THE PROBLEM:
How many lines in this material include the string "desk"? Answer with the number and nothing further.

SUPPLIED RECORDS section start

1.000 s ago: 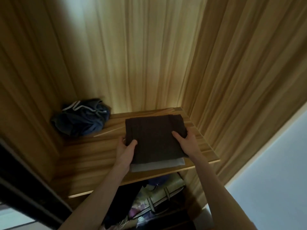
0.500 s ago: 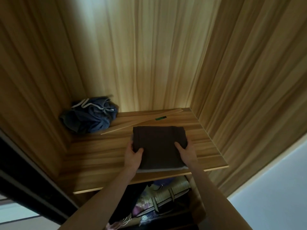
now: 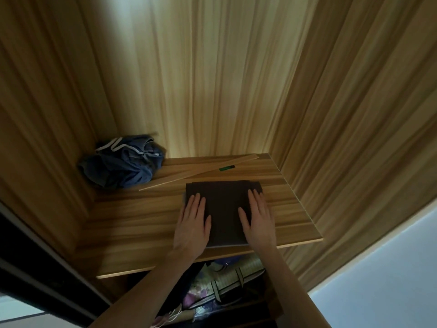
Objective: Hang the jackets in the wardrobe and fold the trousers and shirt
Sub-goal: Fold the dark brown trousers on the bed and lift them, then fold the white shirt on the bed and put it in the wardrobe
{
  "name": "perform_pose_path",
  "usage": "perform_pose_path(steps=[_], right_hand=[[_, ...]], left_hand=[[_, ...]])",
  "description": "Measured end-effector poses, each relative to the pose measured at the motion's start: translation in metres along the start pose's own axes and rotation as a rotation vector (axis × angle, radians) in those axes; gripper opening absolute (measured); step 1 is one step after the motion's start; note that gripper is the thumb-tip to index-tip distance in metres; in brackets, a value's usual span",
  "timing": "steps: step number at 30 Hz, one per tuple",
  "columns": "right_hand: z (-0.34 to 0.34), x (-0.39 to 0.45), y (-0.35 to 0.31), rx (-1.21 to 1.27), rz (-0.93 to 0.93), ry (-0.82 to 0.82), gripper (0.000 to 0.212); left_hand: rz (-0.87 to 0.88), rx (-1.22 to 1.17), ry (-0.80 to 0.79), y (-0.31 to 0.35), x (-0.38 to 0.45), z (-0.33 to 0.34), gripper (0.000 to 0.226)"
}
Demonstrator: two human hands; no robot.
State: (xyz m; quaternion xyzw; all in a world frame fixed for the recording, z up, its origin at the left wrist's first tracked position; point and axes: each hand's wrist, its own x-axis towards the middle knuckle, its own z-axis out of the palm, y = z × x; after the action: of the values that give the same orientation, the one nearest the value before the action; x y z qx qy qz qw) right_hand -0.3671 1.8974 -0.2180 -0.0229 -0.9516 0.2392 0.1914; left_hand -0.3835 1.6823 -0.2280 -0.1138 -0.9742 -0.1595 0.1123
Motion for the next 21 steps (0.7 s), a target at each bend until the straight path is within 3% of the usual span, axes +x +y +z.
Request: perform_pose_path(steps=[4,9,21], right_hand=[[0.015,-0.007,0.011,-0.038,-0.015,-0.122,0.067],[0.019,-0.003,0.01,0.033,0.037,-0.104,0.069],[-0.023,-0.04,-0.066,0.169,-0.132,-0.105,0.071]], left_hand=[[-0.017,0.013,-0.049,-0.001,-0.001,0.001,0.065],[-0.054,-0.034,-0.056,0.009,0.0,-0.019,0.062],[-0.108,0.045,0.153,-0.009,-0.075,-0.099,0.058]])
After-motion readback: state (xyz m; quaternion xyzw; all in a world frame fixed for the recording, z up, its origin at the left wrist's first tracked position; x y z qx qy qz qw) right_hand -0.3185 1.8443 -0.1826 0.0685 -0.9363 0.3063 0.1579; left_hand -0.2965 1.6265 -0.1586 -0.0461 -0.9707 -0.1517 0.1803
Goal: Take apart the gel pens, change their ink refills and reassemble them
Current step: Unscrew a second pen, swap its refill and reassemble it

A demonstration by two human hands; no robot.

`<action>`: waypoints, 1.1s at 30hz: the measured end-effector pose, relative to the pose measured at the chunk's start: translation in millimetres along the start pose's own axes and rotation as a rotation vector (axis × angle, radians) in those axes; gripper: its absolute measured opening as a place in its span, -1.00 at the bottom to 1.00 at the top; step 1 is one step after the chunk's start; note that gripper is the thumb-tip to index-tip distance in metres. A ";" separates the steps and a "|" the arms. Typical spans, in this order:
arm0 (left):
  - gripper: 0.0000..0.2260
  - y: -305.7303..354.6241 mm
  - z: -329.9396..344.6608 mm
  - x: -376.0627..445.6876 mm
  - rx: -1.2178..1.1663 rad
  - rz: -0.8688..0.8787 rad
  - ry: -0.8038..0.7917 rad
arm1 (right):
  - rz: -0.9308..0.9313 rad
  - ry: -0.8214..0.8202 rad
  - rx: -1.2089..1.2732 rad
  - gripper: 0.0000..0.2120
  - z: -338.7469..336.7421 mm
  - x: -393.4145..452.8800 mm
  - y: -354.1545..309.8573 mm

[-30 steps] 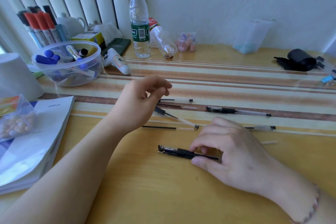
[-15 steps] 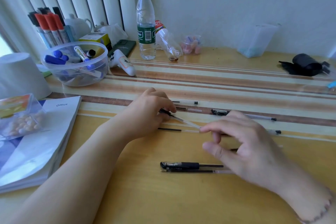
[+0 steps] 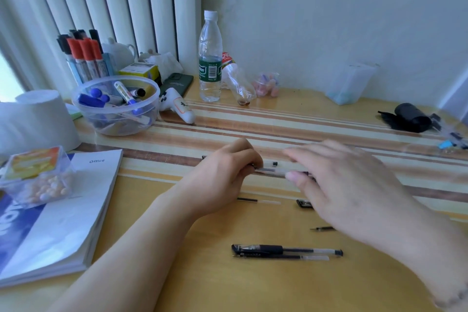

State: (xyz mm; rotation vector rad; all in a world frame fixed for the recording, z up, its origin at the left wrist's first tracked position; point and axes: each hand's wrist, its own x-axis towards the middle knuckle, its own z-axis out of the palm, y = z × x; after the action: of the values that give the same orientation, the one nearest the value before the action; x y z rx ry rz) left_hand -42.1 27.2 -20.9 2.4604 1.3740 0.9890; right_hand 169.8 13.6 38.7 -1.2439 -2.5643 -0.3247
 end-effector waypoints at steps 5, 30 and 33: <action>-0.85 -0.9 -1.5 0.4 0.004 0.009 0.065 | -0.061 -0.017 0.017 -0.66 32.9 27.8 -2.3; -0.74 -5.6 0.1 -0.6 -0.004 -0.036 0.103 | 0.020 0.229 0.516 -0.65 68.6 2.2 39.5; -0.69 -6.1 1.7 -0.1 -0.023 -0.045 0.120 | 0.007 0.277 0.476 -0.69 66.6 1.9 35.9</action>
State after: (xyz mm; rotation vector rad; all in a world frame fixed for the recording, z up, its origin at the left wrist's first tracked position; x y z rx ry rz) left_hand -45.3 30.9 -24.9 2.3781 1.4383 1.1521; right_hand 187.4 57.7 -20.2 -0.9539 -2.2201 0.1088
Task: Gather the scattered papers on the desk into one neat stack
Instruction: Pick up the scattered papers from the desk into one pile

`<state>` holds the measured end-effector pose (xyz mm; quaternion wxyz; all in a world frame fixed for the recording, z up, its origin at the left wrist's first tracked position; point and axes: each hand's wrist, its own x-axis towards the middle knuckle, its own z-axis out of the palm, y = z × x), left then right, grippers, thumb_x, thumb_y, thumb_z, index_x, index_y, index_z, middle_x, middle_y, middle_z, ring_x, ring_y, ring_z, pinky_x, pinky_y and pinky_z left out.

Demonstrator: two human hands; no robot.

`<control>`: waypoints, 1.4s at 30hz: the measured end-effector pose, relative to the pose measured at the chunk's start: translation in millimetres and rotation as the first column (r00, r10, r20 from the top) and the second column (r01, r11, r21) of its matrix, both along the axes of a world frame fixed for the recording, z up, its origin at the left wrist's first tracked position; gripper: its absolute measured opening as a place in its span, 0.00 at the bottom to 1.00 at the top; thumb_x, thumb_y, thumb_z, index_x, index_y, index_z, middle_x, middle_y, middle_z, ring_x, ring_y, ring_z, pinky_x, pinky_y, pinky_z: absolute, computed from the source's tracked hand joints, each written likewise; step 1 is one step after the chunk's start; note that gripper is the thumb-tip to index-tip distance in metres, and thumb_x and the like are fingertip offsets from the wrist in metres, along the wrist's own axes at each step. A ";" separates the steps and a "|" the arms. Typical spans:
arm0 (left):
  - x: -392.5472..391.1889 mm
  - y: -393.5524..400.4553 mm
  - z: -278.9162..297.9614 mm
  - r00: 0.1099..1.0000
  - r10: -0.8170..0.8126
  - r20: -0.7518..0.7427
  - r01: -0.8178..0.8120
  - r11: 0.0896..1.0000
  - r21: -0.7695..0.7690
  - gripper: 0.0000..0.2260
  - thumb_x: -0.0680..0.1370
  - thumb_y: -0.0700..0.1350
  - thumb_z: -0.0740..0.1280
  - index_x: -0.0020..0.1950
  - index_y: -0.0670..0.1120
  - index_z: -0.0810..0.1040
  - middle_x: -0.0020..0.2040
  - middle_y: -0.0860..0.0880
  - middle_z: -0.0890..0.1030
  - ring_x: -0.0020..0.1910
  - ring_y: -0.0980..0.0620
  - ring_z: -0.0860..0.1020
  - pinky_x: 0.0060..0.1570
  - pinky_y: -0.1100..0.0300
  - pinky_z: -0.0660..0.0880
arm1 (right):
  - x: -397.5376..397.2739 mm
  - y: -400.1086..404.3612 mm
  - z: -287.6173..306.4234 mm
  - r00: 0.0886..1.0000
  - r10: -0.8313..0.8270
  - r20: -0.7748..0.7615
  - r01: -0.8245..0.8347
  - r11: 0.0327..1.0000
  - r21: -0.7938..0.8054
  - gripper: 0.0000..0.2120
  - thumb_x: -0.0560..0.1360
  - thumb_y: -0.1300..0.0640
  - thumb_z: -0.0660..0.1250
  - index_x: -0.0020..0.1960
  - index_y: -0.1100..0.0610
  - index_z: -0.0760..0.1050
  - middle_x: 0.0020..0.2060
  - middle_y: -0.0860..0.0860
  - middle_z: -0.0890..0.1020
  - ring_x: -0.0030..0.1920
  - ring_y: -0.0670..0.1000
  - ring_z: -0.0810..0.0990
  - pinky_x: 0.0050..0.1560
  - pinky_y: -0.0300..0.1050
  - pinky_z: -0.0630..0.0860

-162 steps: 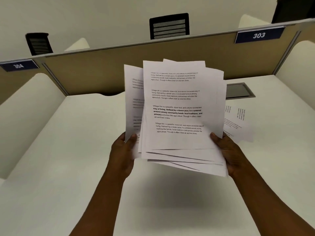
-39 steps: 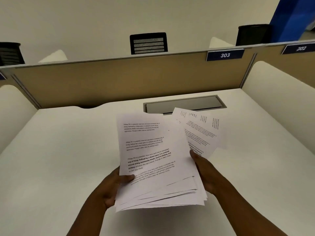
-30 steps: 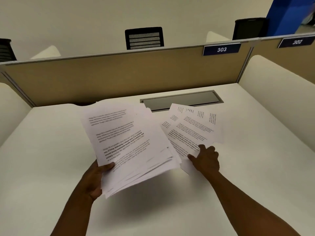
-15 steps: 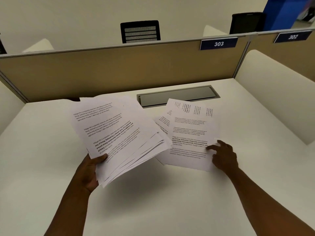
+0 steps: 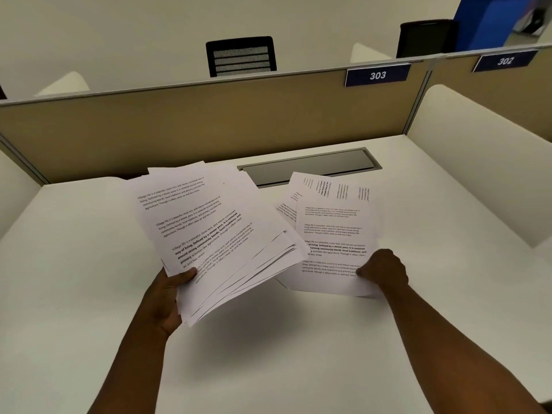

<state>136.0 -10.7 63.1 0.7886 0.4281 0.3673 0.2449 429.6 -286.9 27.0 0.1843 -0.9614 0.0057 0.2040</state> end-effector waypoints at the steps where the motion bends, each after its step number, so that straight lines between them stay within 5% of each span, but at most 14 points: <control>1: 0.0 -1.5 2.2 1.000 -0.001 0.002 0.001 1.000 0.005 0.22 0.76 0.30 0.62 0.67 0.48 0.75 0.59 0.47 0.83 0.60 0.44 0.79 0.53 0.53 0.80 | -2.0 0.2 1.7 1.000 -0.003 0.027 0.003 1.000 0.025 0.24 0.70 0.55 0.71 0.62 0.61 0.71 0.60 0.58 0.77 0.61 0.61 0.76 0.57 0.50 0.74; 5: 0.2 -6.9 12.9 1.000 -0.008 -0.001 0.008 1.000 0.023 0.19 0.77 0.30 0.62 0.62 0.50 0.77 0.54 0.48 0.84 0.56 0.46 0.80 0.48 0.55 0.82 | -5.2 -2.3 12.0 0.956 0.018 0.292 -0.079 0.977 0.197 0.08 0.75 0.60 0.64 0.52 0.62 0.76 0.52 0.60 0.81 0.52 0.62 0.79 0.45 0.44 0.69; 10: 0.0 -8.3 21.3 1.000 -0.001 0.030 0.001 1.000 0.016 0.21 0.77 0.31 0.62 0.67 0.47 0.74 0.59 0.46 0.82 0.58 0.45 0.80 0.51 0.55 0.81 | -1.7 -4.4 44.8 0.866 -0.073 0.494 -0.141 0.913 0.382 0.09 0.76 0.59 0.67 0.45 0.66 0.81 0.41 0.62 0.84 0.36 0.57 0.76 0.39 0.42 0.67; 13: 3.3 -10.3 26.0 0.998 0.009 0.058 -0.010 1.000 0.008 0.22 0.77 0.31 0.62 0.69 0.45 0.73 0.59 0.46 0.82 0.58 0.45 0.80 0.53 0.54 0.80 | 0.0 -2.2 62.5 0.924 -0.106 0.367 -0.118 0.834 0.538 0.09 0.76 0.58 0.69 0.47 0.65 0.82 0.41 0.59 0.83 0.36 0.53 0.76 0.35 0.41 0.69; 15: 6.3 -11.8 30.6 0.996 -0.011 0.091 0.010 1.000 0.006 0.22 0.76 0.31 0.62 0.68 0.46 0.74 0.60 0.45 0.82 0.57 0.46 0.81 0.54 0.53 0.79 | -3.2 1.5 69.4 0.975 -0.121 0.187 -0.059 0.672 0.739 0.08 0.75 0.59 0.69 0.50 0.63 0.81 0.40 0.55 0.83 0.37 0.50 0.78 0.33 0.34 0.75; 19: 14.1 -14.9 40.3 0.991 -0.074 0.113 0.072 0.997 0.029 0.22 0.71 0.33 0.65 0.64 0.47 0.76 0.57 0.46 0.84 0.52 0.48 0.84 0.48 0.55 0.82 | -17.1 13.1 68.5 0.995 0.044 -0.085 0.060 0.407 0.911 0.08 0.76 0.63 0.67 0.55 0.59 0.80 0.50 0.55 0.84 0.47 0.54 0.83 0.51 0.45 0.80; 22: 20.9 -18.2 48.0 0.989 -0.109 0.095 0.106 0.994 0.039 0.22 0.68 0.35 0.66 0.62 0.47 0.77 0.55 0.47 0.85 0.50 0.48 0.84 0.43 0.57 0.82 | -31.8 24.5 67.0 0.954 0.218 -0.207 0.135 0.305 0.943 0.12 0.78 0.65 0.63 0.60 0.63 0.77 0.53 0.58 0.83 0.49 0.55 0.83 0.51 0.45 0.81; 30: 19.1 -11.5 51.6 0.993 -0.099 0.065 0.098 0.995 0.017 0.20 0.69 0.35 0.66 0.61 0.47 0.78 0.54 0.46 0.85 0.50 0.46 0.84 0.43 0.56 0.82 | -51.8 39.1 59.3 0.883 0.345 -0.319 0.218 0.302 0.928 0.14 0.78 0.64 0.64 0.64 0.60 0.76 0.56 0.58 0.83 0.56 0.60 0.82 0.59 0.57 0.78; 33: 16.4 -8.8 47.7 0.992 -0.118 0.049 0.119 0.993 -0.010 0.18 0.74 0.33 0.63 0.61 0.46 0.78 0.54 0.46 0.85 0.49 0.47 0.84 0.43 0.55 0.82 | -57.2 42.5 60.4 0.863 0.376 -0.336 0.229 0.302 0.925 0.14 0.78 0.62 0.64 0.63 0.58 0.76 0.55 0.56 0.84 0.54 0.57 0.84 0.57 0.53 0.80; 37: 13.4 -9.5 41.4 0.991 -0.135 0.021 0.136 0.989 -0.054 0.31 0.61 0.42 0.78 0.64 0.45 0.77 0.60 0.43 0.83 0.55 0.42 0.82 0.50 0.49 0.81 | -63.3 45.4 60.0 0.848 0.396 -0.352 0.230 0.322 0.918 0.13 0.79 0.60 0.63 0.62 0.56 0.77 0.54 0.56 0.84 0.53 0.58 0.84 0.54 0.56 0.80; 42: 14.1 -14.4 33.0 0.993 -0.113 -0.025 0.112 0.993 -0.028 0.19 0.72 0.37 0.67 0.62 0.46 0.78 0.57 0.45 0.84 0.54 0.43 0.82 0.53 0.49 0.79 | -70.5 47.7 55.3 0.844 0.419 -0.333 0.187 0.353 0.917 0.15 0.78 0.65 0.63 0.63 0.58 0.77 0.56 0.58 0.83 0.55 0.61 0.83 0.54 0.57 0.80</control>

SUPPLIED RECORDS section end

FINAL ANSWER:
2